──────── Extracted material
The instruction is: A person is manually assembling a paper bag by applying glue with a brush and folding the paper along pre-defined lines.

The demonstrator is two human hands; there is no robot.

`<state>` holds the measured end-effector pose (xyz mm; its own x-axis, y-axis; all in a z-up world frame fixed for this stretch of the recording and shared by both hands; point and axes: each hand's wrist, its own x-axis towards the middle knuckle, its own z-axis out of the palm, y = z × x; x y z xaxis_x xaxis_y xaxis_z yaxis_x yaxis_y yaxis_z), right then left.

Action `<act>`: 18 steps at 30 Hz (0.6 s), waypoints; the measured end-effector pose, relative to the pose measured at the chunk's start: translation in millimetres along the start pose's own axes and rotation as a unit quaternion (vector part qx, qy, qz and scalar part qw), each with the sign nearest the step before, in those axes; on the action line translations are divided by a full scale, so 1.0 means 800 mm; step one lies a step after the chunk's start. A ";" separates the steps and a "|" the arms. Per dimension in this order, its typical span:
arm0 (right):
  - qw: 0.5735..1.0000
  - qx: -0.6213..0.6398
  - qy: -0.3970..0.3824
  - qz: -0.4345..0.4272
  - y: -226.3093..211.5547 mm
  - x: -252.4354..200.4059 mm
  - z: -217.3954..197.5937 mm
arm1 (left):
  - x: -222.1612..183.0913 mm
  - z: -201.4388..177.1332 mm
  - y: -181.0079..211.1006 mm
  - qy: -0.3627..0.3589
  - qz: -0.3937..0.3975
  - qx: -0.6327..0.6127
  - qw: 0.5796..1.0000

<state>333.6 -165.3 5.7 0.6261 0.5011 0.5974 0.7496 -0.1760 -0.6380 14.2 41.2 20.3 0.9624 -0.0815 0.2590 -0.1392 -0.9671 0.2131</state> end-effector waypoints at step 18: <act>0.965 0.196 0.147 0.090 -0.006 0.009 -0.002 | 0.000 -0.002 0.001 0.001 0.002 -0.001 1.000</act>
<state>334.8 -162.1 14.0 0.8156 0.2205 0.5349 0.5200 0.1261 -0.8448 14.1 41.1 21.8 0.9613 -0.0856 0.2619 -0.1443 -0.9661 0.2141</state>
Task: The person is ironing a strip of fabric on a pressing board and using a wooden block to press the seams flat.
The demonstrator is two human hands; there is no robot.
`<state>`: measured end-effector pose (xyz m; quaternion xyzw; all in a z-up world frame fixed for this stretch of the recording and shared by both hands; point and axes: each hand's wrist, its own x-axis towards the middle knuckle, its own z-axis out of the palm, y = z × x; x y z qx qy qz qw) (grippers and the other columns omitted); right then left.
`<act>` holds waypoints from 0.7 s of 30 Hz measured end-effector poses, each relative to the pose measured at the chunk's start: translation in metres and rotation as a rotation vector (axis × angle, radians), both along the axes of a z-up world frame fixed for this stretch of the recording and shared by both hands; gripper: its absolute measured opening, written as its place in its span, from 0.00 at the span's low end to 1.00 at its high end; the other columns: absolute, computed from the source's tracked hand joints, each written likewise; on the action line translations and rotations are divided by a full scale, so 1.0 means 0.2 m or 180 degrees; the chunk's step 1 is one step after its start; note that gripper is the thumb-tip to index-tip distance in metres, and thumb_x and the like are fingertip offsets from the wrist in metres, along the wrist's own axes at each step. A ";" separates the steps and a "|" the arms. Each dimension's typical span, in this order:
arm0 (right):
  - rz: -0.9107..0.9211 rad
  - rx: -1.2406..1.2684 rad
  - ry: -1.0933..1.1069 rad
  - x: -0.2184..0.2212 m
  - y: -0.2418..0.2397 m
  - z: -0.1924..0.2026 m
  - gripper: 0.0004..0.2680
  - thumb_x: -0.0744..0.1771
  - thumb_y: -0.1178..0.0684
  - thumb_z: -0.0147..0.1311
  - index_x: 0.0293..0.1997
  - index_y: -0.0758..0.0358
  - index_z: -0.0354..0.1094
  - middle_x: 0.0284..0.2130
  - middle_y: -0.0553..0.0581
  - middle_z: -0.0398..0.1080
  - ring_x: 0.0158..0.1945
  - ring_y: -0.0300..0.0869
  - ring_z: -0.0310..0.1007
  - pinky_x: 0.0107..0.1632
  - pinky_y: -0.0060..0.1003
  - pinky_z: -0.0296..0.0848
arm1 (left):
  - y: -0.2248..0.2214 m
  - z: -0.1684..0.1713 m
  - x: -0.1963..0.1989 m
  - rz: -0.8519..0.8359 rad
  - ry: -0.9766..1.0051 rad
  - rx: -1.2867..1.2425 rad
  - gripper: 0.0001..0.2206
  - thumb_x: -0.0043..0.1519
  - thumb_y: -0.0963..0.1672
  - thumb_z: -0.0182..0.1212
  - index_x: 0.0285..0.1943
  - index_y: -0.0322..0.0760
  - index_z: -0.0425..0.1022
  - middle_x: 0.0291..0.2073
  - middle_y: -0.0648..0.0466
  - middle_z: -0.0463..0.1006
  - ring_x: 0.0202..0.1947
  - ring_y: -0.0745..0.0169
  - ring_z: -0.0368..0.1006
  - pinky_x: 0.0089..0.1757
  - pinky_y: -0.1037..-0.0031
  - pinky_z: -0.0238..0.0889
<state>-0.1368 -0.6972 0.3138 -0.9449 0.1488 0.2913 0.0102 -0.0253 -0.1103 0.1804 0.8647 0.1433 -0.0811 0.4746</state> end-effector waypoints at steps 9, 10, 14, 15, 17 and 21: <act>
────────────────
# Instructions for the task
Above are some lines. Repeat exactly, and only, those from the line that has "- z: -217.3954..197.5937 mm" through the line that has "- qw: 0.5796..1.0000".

# Finished exercise
  - z: -217.3954..197.5937 mm
arm1 (left):
  - x: -222.1612..183.0913 mm
  - z: -201.4388..177.1332 mm
  - y: -181.0079..211.1006 mm
  - qy: -0.3627..0.3589
  - qz: -0.3937..0.3975
  - qx: -0.6327..0.6127
  - qw: 0.5796..1.0000

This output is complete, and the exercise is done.